--- RECORDS Enclosed Below ---

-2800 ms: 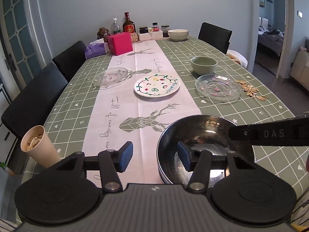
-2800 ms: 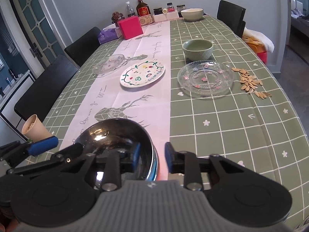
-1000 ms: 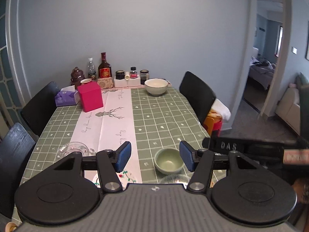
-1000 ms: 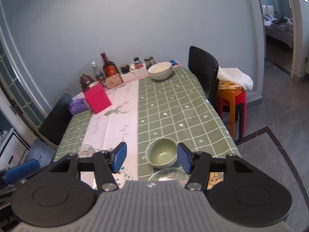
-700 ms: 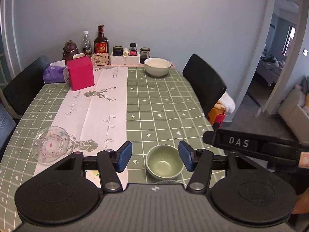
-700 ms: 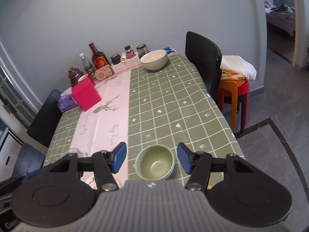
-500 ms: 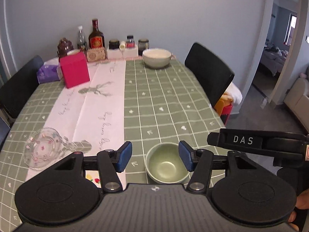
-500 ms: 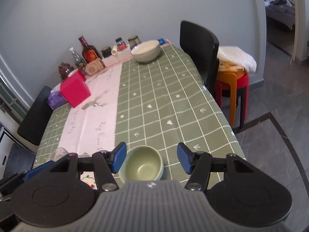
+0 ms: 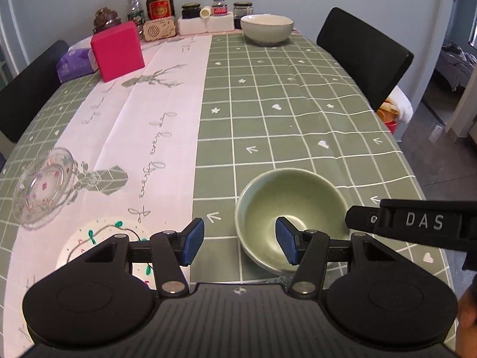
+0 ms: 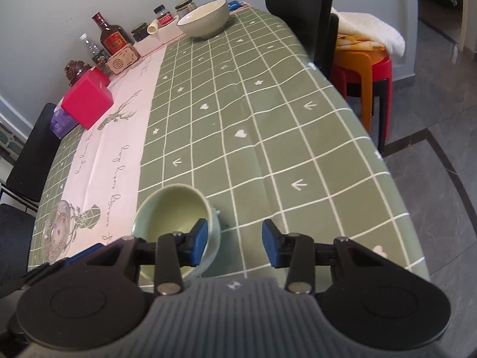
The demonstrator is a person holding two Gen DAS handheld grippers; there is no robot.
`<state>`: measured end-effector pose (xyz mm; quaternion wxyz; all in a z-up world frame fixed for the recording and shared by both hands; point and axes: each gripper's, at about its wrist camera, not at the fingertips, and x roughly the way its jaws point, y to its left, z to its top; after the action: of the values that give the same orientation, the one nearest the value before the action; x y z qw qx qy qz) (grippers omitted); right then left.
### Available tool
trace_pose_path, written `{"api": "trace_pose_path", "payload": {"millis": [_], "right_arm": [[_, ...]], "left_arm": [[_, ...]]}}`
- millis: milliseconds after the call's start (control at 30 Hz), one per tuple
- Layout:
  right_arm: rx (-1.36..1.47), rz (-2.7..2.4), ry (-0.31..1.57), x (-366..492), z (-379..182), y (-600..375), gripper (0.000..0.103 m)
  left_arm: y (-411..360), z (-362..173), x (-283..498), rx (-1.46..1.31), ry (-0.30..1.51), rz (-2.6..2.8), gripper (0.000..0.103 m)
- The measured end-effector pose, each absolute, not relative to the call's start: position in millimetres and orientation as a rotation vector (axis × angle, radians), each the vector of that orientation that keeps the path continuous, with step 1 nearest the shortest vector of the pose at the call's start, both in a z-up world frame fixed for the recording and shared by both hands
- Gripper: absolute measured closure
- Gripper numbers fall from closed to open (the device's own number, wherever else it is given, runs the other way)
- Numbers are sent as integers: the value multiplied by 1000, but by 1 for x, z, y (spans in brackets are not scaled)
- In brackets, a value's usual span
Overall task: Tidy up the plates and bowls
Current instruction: 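Close both grippers on the pale green bowl's rim, then lift the pale green bowl with both grippers and carry it over the stacked bowls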
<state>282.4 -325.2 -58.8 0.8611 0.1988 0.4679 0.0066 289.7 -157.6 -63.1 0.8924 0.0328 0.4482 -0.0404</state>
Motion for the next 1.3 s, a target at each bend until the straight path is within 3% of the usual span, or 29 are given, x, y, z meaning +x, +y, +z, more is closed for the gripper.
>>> {"api": "trace_pose_path", "payload": {"millis": [267, 333, 533, 633, 733, 800, 1300], "right_arm": [[434, 31, 979, 297, -77, -312, 62], [429, 35, 986, 301, -80, -308, 63], [458, 1, 1010, 306, -87, -305, 64], [500, -1, 1033, 308, -92, -306, 72], [500, 10, 1045, 309, -95, -303, 87], [494, -1, 1053, 309, -96, -302, 91], [379, -63, 1030, 301, -83, -295, 95]], "left_arm": [[-160, -84, 304, 57, 956, -26, 40], [-157, -90, 308, 37, 976, -17, 53], [-152, -100, 312, -34, 990, -52, 59], [-158, -100, 309, 5, 967, -73, 71], [-166, -100, 307, 45, 962, -83, 75], [-168, -100, 305, 45, 970, -80, 78], [-171, -95, 295, 1, 962, -45, 84]]}}
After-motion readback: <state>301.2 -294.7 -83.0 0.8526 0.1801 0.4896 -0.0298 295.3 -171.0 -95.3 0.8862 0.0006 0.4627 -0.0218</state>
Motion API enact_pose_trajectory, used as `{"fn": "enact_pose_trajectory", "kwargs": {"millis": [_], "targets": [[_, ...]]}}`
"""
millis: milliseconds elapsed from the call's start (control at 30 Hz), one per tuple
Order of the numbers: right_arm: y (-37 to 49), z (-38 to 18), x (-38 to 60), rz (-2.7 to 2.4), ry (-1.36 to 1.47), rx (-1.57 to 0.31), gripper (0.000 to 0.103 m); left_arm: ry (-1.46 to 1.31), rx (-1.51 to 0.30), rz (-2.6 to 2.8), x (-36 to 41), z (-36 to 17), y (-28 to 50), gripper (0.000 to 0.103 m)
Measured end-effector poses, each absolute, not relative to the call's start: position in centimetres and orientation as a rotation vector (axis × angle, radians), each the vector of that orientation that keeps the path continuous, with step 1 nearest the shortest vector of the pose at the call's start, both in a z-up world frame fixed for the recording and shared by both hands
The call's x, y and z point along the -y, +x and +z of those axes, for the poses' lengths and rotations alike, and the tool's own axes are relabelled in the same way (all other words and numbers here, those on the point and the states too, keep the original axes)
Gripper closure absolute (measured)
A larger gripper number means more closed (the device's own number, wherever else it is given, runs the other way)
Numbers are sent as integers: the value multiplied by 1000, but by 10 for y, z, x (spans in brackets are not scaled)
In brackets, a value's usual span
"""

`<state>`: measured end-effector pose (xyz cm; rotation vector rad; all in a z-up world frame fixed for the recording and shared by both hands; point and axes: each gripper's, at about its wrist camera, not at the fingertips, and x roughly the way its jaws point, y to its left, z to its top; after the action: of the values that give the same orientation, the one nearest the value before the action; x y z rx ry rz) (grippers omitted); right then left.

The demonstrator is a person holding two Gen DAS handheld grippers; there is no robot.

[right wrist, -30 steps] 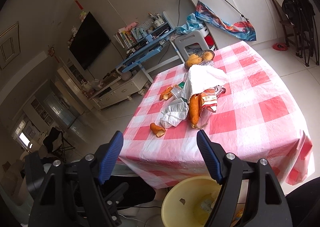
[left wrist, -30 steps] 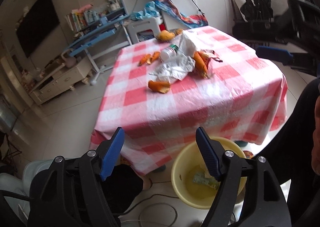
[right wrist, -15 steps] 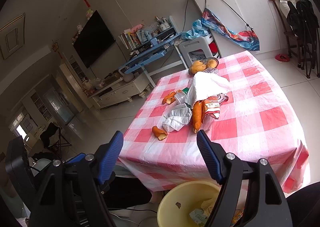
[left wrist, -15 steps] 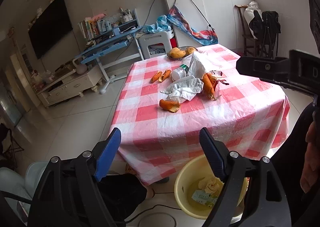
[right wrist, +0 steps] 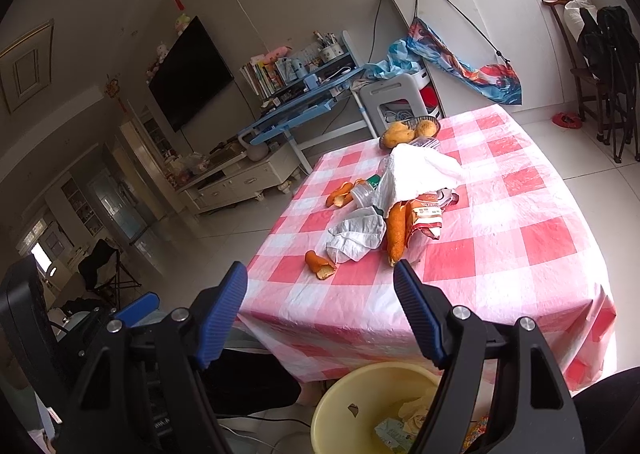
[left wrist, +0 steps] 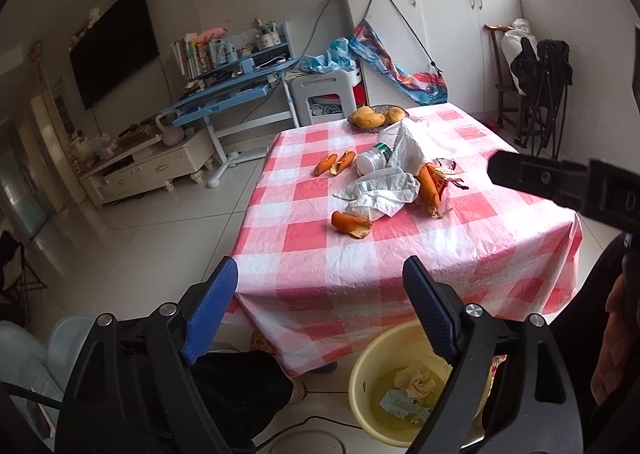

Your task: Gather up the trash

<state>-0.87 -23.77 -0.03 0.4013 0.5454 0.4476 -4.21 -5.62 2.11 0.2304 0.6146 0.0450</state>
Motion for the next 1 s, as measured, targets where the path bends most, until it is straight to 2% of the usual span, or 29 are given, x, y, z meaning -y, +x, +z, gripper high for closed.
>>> {"fn": "enact_pose_trajectory", "kwargs": {"millis": [700, 900, 1000], "targets": [[-6, 0, 239, 466, 390, -549, 33, 176, -611, 87, 46, 29, -31, 22], [27, 0, 213, 522, 251, -647, 36, 131, -623, 100, 36, 26, -18, 22], [59, -8, 192, 542, 125, -723, 41, 92, -649, 115, 25, 17, -6, 22]]}}
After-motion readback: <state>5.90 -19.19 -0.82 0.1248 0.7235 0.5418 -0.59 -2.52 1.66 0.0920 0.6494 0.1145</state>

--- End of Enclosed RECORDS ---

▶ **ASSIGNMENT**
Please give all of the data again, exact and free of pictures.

▶ **RESULT OF THIS TASK**
-2800 ms: 
-2800 ms: 
-1000 ms: 
-1000 ms: 
-700 ms: 
-700 ms: 
-500 ms: 
-500 ms: 
+0 ms: 
+0 ms: 
The demonstrator is a person holding two Gen DAS handheld grippers; there is no robot.
`<state>`: measured end-effector pose (xyz mm; quaternion wxyz; all in a z-up world frame fixed for the recording and shared by both hands; point and axes: each gripper's, at about its wrist camera, not at the fingertips, and x roughly the way its jaws point, y to its left, z to its top; after the action: of the values that give the same orientation, the one nearest the value before the action; x y z qw qx qy qz) (grippers omitted); right then left.
### Available tool
trace_pose_path, written `{"api": "trace_pose_path", "payload": {"millis": [_], "right_arm": [[_, ...]], "left_arm": [[_, ...]]}}`
- millis: milliseconds after the call's start (control at 30 Hz), one per tuple
- Layout:
  right_arm: rx (-1.36..1.47), rz (-2.7..2.4), ry (-0.31..1.57), x (-366..492), z (-379..182), y (-600..375), gripper (0.000..0.103 m)
  left_arm: y (-411..360), z (-362..173), x (-283..498), rx (-1.46..1.31), ry (-0.30..1.51), rz (-2.6..2.8), gripper (0.000..0.103 m)
- The measured end-effector pose, each absolute, not relative to the call's start: position in millimetres and orientation as a rotation vector (axis × angle, radians), each the vector of that orientation that keeps the path continuous, with step 1 nearest the shortest vector of the pose at the call's start, both in a z-up world frame fixed for the recording and shared by both hands
- Gripper: absolute measured closure
- Gripper numbers fall from closed to open (the device's own number, wherever else it is given, runs the other way)
- Numbers are sent as integers: the value multiplied by 1000, but by 1 for x, z, y (spans in brackets are not scaled)
- In brackets, a value's usual span
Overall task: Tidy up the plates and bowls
Current instruction: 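Close both grippers on the pale green bowl's rim, then lift the pale green bowl with both grippers and carry it over the stacked bowls
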<state>282.4 -325.2 -58.8 0.8611 0.1988 0.4679 0.0066 289.7 -157.6 -63.1 0.8924 0.0328 0.4482 -0.0404</state>
Motion for the next 1.3 s, a target at each bend until the straight path is within 3% of the usual span, or 29 are given, x, y, z meaning +x, +y, +z, more is closed for the gripper.
>>> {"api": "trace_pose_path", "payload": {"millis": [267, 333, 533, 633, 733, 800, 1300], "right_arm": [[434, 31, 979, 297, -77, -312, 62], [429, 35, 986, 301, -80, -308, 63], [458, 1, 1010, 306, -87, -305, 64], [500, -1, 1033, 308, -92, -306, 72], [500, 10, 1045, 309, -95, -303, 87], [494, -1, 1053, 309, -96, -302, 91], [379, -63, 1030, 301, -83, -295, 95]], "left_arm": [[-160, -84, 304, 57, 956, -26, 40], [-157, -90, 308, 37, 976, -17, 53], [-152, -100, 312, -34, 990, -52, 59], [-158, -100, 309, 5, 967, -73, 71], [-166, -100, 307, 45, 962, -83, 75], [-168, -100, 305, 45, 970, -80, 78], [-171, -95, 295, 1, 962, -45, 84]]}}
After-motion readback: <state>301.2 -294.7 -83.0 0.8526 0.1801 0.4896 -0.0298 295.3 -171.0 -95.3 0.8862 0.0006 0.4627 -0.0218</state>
Motion API enact_pose_trajectory, used as `{"fn": "enact_pose_trajectory", "kwargs": {"millis": [_], "targets": [[_, ...]]}}`
"""
millis: milliseconds elapsed from the call's start (control at 30 Hz), one per tuple
Order of the numbers: right_arm: y (-37 to 49), z (-38 to 18), x (-38 to 60), rz (-2.7 to 2.4), ry (-1.36 to 1.47), rx (-1.57 to 0.31), gripper (0.000 to 0.103 m); left_arm: ry (-1.46 to 1.31), rx (-1.51 to 0.30), rz (-2.6 to 2.8), x (-36 to 41), z (-36 to 17), y (-28 to 50), gripper (0.000 to 0.103 m)
Measured end-effector poses, each absolute, not relative to the call's start: position in centimetres and orientation as a rotation vector (axis × angle, radians), each the vector of that orientation that keeps the path continuous, with step 1 nearest the shortest vector of the pose at the call's start, both in a z-up world frame fixed for the recording and shared by both hands
The call's x, y and z point along the -y, +x and +z of those axes, for the poses' lengths and rotations alike, and the tool's own axes are relabelled in the same way (all other words and numbers here, those on the point and the states too, keep the original axes)
Gripper closure absolute (measured)
A larger gripper number means more closed (the device's own number, wherever else it is given, runs the other way)
Numbers are sent as integers: the value multiplied by 1000, but by 10 for y, z, x (spans in brackets are not scaled)
In brackets, a value's usual span
"""

`<state>`: measured end-effector pose (xyz cm; rotation vector rad; all in a z-up world frame fixed for the recording and shared by both hands; point and axes: each gripper's, at about its wrist camera, not at the fingertips, and x roughly the way its jaws point, y to its left, z to its top; after the action: of the values that give the same orientation, the one nearest the value before the action; x y z rx ry rz) (grippers omitted); right then left.

The demonstrator is a person holding two Gen DAS handheld grippers; there is no robot.

[right wrist, -30 steps] 
[left wrist, -30 steps] 
[right wrist, -15 steps] 
[left wrist, -15 steps] 
[right wrist, +0 steps] 
[left wrist, +0 steps] 

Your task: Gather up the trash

<state>-0.87 -23.77 -0.03 0.4013 0.5454 0.4476 -4.21 -5.62 2.11 0.2304 0.6146 0.0450</state>
Motion for the next 1 s, as measured, targets where the path bends most, until it is straight to 2% of the usual span, or 29 are given, x, y, z meaning -y, +x, +z, gripper high for closed.
>>> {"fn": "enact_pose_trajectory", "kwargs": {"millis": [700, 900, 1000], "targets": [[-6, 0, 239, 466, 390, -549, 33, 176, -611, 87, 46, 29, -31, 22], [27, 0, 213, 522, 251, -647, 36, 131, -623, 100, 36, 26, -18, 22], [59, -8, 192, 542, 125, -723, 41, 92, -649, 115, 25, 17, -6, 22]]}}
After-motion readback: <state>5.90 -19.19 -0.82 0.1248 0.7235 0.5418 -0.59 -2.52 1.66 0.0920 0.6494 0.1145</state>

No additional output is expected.